What to work on:
The entries are to be reproduced verbatim, with all pictures omitted.

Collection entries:
-- Opening Marker --
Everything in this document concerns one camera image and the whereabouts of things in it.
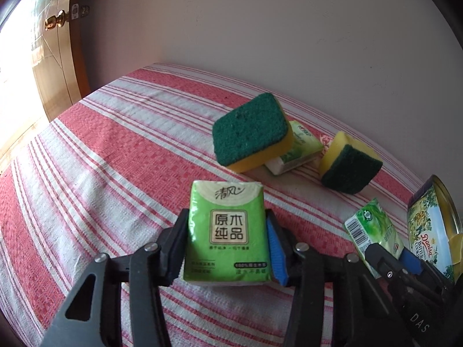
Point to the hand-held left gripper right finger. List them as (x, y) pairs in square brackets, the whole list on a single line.
[(276, 256)]

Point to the pink candy packet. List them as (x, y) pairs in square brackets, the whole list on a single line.
[(325, 140)]

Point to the wooden door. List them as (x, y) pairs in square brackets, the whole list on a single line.
[(61, 61)]

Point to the round metal cookie tin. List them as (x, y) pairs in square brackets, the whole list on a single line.
[(427, 220)]

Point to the metal door latch plate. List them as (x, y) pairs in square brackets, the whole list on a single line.
[(76, 10)]

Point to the yellow green sponge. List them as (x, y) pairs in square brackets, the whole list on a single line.
[(456, 242), (347, 166), (249, 133)]

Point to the brass door knob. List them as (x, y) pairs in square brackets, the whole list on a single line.
[(54, 22)]

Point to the red white striped tablecloth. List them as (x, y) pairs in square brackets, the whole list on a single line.
[(108, 151)]

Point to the light green tissue pack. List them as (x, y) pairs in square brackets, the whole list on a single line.
[(224, 231)]

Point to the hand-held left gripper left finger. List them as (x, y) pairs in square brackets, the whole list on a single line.
[(175, 256)]

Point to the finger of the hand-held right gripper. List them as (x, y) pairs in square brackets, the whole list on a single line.
[(378, 260), (410, 262)]

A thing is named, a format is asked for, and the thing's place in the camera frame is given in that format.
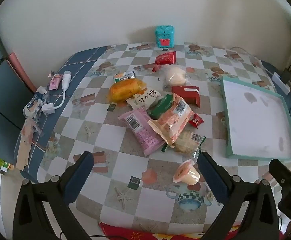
-- Closing Marker --
Solution for this problem:
Everything in this document concerns one camera image and the whereabouts of things in it.
Point to the hand-held left gripper right finger. List them as (x, y) pairs in square brackets, the whole list on a single line.
[(276, 256)]

Point to the pink candy packet. List them as (x, y) pairs in square brackets, the whole list on a single line.
[(325, 140)]

Point to the wooden door. List them as (x, y) pairs in square brackets, the whole list on a single line.
[(61, 61)]

Point to the round metal cookie tin. List them as (x, y) pairs in square brackets, the whole list on a single line.
[(427, 220)]

Point to the metal door latch plate. List them as (x, y) pairs in square brackets, the whole list on a single line.
[(76, 10)]

Point to the yellow green sponge. List them as (x, y) pairs in square brackets, the whole list on a single line.
[(456, 242), (347, 166), (249, 133)]

Point to the brass door knob. List them as (x, y) pairs in square brackets, the whole list on a single line.
[(54, 22)]

Point to the red white striped tablecloth. List them as (x, y) pairs in square brackets, the whole list on a single line.
[(108, 151)]

Point to the light green tissue pack. List them as (x, y) pairs in square brackets, the whole list on a single line.
[(224, 231)]

Point to the hand-held left gripper left finger. List them as (x, y) pairs in square brackets, the whole list on a single line.
[(175, 256)]

Point to the finger of the hand-held right gripper. List them as (x, y) pairs in square brackets, the whole list on a single line.
[(378, 260), (410, 262)]

A thing is named, a format is asked for, and the thing's place in the camera frame is given in that format.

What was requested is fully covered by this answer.